The effect of glutamine infusion on the inflammatory response and HSP70 during human experimental endotoxaemia

Abstract

Introduction: Glutamine supplementation has beneficial effects on morbidity and mortality in critically ill patients, possibly in part through an attenuation of the proinflammatory cytokine response and a stimulation of heat shock protein (HSP)70. We infused either alanine-glutamine or saline during endotoxin challenge and measured plasma cytokines and HSP70 protein expression.

Methods: This crossover study, conducted in eight healthy young men, was double-blind, randomized and placebo-controlled. It was performed on 2 trial days, separated by a 4-week washout period. The volunteers received an infusion of alanine-glutamine at a rate of 0.025 g/(kg body weight x hour) or saline for 10 hours. After 2 hours, an intravenous bolus of Escherichia coli endotoxin (0.3 ng/kg) was administered. Blood samples were collected hourly for the following 8 hours. HSP70 protein content in isolated blood mononuclear cells (BMNCs) was measured by Western blotting.

Results: Plasma glutamine increased during alanine-glutamine infusion. Endotoxin reduced plasma glutamine during both trials, but plasma glutamine levels remained above baseline with alanine-glutamine supplementation. Endotoxin injection was associated with alterations in white blood cell and differential counts, tumour necrosis factor-alpha, IL-6, temperature and heart rate, but glutamine affected neither the endotoxin-induced change in these variables nor the expression of HSP70 in BMNCs.

Conclusions: Endotoxin reduced plasma glutamine independently of alanine-glutamine infusion, but supplementation allows plasma levels to be maintained above baseline. Glutamine alters neither endotoxin-induced systemic inflammation nor early expression of HSP70 in BMNCs.

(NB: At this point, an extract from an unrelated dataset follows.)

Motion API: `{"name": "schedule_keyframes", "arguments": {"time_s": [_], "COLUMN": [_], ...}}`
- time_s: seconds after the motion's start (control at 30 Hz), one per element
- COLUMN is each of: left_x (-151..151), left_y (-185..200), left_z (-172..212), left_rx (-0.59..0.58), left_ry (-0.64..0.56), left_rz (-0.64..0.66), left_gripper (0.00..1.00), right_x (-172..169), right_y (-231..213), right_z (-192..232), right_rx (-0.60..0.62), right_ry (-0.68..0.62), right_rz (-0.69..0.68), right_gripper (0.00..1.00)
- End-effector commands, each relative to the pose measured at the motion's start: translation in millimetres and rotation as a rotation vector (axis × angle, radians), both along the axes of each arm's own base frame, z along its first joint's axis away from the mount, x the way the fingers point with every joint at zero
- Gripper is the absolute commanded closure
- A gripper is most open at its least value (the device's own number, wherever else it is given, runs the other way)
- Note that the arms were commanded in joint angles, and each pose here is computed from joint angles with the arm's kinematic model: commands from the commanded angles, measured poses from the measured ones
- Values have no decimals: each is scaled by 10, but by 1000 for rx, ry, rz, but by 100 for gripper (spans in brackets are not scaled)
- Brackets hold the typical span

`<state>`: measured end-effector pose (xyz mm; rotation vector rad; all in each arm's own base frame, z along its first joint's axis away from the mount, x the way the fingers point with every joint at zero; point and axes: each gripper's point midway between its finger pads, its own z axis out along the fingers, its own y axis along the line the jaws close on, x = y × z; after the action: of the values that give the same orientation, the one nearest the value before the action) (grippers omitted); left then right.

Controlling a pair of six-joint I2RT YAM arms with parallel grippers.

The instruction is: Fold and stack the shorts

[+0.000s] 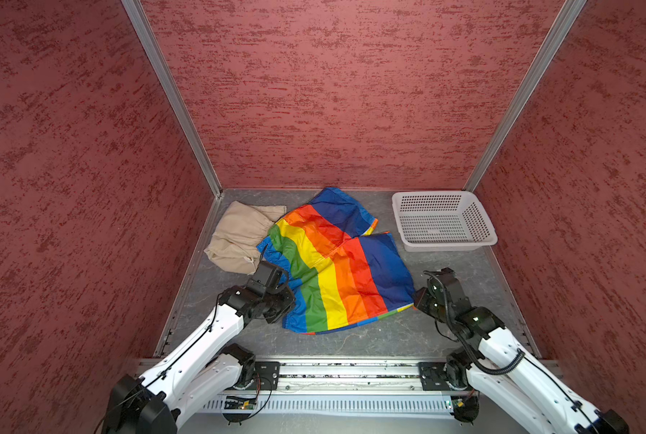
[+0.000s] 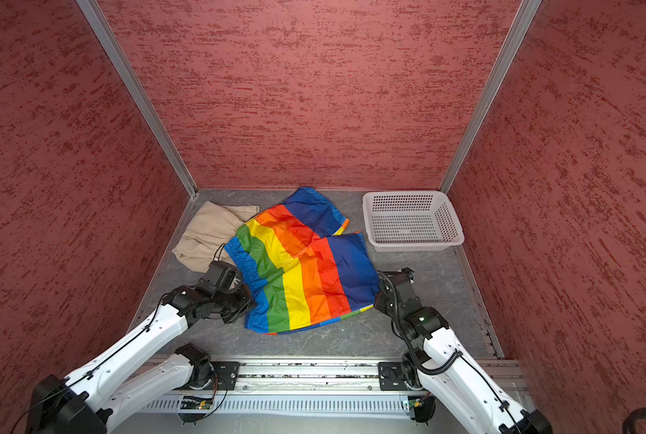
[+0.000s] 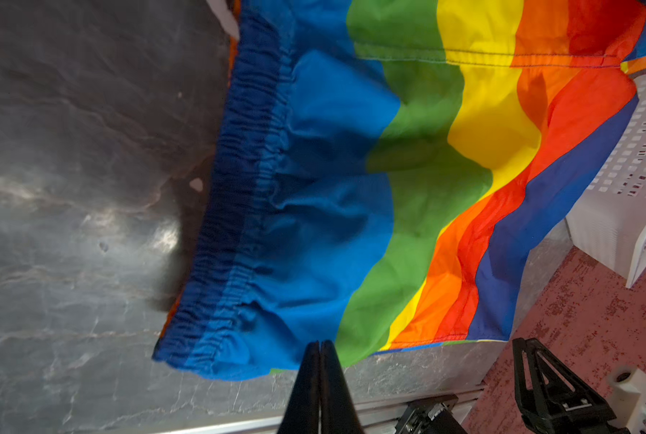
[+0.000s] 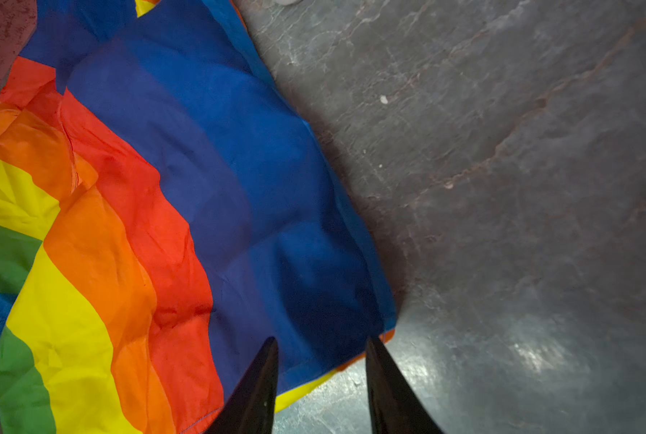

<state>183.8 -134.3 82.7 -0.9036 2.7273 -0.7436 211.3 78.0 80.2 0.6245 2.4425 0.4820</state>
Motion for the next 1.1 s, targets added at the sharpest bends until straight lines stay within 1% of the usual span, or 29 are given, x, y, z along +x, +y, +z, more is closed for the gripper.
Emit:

Trial registration: ClinicalTrials.gov ID: NCT 00780520.

Trial registration: ClinicalTrials.gov NCT00780520.

Figure 1

Evolution of clinical and biochemical variables after endotoxin challenge and infusion with glutamine or placebo. Shown is the time course of clinical and biochemical variables after an intravenous bolus of endotoxin (vertical dotted line indicates time of endotoxin administration) and infusion with glutamine (squares) or placebo (triangles) in young healthy volunteers: (a) plasma glutamine, (b) IL-6, (c) tumour necrosis factor (TNF)-α, (d) cortisol, (e) rectal temperature and (f) heart rate. Values are expressed as means ± standard error of the mean. The result of a mixed model analysis is given below each graph. In panels e and f, hourly measurements are shown for clarity, although measurements performed every 15 minutes were included in the analysis. *P < 0.05, post hoc t-test from the start of the trial to the time of endotoxin administration; ^#P < 0.05, post hoc t-test of the difference from administration of endotoxin to time point during placebo infusion.

Figure 2

Evolution of HSP70 concentrations after endotoxin challenge and infusion with glutamine or placebo. Shown is the time course of heat shock protein (HSP)70 concentrations in blood mononuclear cells after endotoxin administration (vertical dotted line indicates time of injection) and infusion with glutamine (squares) or placebo (triangles). Values are expressed as mean ± standard error of the mean. The result of a mixed model analysis is given below the figure.

Figure 3

Evolution of leucocyte subpopulations after endotoxin challenge and infusion with glutamine or placebo. Shown is the time course of leucocyte subpopulations in plasma after endotoxin administration (vertical dotted line indicates time of injection) and infusion with glutamine (squares) or placebo (triangles): (a) monocytes, (b) lymphocytes and (c) neutrophils. Values are expressed as mean ± standard error of the mean. The result of a mixed model analysis is given below each graph. ^#P < 0.05, post hoc t-test of difference from administration of endotoxin to time point during placebo infusion.